One tip: don't show your parents a picture of her. If you have to talk about her before they meet her, just mention that she is great, you have a great time with her, and all her other good qualities (especially anything that shows her generally being successful at the game of life)....and emphasize again how happy you are to be dating her.

Eventually they'll meet her, and no doubt be in shock about her size, but 1) Hopefully they won't be rude enough to say anything to her face, and 2) they will have heard good things about her first, so hopefully they'll be able to see some of those qualities, and not just the fat.

(basically use the halo effect: that when we know something good about someone, we tend to see other good things in them.)
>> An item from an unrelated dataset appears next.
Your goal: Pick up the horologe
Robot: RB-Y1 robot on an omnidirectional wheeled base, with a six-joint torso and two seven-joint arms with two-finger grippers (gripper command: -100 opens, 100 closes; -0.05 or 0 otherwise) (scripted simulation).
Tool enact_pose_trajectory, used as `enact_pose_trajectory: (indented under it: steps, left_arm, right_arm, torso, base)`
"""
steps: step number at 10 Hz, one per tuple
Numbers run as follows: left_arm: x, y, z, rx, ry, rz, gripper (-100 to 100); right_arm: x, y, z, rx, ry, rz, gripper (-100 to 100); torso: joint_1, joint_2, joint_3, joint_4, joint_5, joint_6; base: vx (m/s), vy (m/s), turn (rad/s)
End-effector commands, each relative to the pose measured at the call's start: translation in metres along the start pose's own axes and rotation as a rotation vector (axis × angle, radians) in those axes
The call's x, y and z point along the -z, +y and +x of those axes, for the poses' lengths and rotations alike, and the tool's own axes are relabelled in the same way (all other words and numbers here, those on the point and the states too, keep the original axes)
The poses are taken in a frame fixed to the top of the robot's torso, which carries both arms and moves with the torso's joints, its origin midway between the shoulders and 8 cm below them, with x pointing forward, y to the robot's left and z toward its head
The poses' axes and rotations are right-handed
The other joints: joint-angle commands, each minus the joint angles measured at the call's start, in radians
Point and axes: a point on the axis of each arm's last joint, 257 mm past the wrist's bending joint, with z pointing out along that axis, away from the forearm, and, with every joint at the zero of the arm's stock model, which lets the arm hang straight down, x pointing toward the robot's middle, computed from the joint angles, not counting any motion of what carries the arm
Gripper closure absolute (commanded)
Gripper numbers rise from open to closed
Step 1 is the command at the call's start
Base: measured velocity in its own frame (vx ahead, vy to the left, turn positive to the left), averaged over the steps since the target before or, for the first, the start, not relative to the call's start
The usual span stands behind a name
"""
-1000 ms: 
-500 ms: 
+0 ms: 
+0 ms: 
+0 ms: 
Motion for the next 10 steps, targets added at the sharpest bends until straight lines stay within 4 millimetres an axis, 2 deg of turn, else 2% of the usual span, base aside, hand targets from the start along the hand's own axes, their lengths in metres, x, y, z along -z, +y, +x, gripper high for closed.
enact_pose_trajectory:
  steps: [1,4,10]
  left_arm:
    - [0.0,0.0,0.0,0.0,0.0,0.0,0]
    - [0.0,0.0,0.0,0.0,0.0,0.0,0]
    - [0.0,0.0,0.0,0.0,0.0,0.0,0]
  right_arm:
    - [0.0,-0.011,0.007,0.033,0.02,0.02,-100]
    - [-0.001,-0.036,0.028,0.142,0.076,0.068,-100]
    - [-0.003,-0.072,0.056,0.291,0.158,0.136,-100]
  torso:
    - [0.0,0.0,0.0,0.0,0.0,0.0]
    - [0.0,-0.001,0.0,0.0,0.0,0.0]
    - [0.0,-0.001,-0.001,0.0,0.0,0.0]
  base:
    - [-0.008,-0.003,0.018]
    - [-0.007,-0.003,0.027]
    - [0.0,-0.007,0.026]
I'm sure you will still get grief from them, but might as well choose the battlefield to be as favourable to you as you can.


----------



## Dansinfool (May 13, 2013)

will someone please rep her for me?!? well said!

Done fat9276... I put in a rep for you


----------



## Forgotten_Futures (May 14, 2013)

And of course, if, in the long and short of things, your family/friends insist on being willfully opinionated and vocal about it, you can always play the "complete dick" card.

Essentially, ask them, as maliciously as you'd like, how much they like seeing you. And whether or not they'd be willing to lose that if they can't at least be civil towards your S/O.

(I fully expect to have to do this if I ever wind up dating someone who is more than "plump", as my mom is a bit of a fat-phobe, and her mother is very bad about being passive-aggressive, and also applying her views to others whether or not they share those views.)


----------



## Extinctor100 (May 14, 2013)

Forgotten_Futures said:


> And of course, if, in the long and short of things, your family/friends insist on being willfully opinionated and vocal about it, you can always play the "complete dick" card.
> 
> Essentially, ask them, as maliciously as you'd like, how much they like seeing you. And whether or not they'd be willing to lose that if they can't at least be civil towards your S/O.



I like this comment, and I want to encourage men to take the hard line where their futures are concerned. The whole point of a relationship with a woman - one you could see a long-term romance with - is that no one else is invited into the bedroom but you two. I use that as a figure of speech to say that in the end, you will be the one sleeping next to her and waking up next to her every morning. You don't need to necessarily turn this into a war back at your family, but you need to make it clear that you don't compromise your future and your happiness for others. You need to stand by your integrity and stand by your woman, because in the end, everyone (including the judgy people in your life) will respect you more for it. Some may deep-fry it in resentment, but they ultimately will know the kind of man you are.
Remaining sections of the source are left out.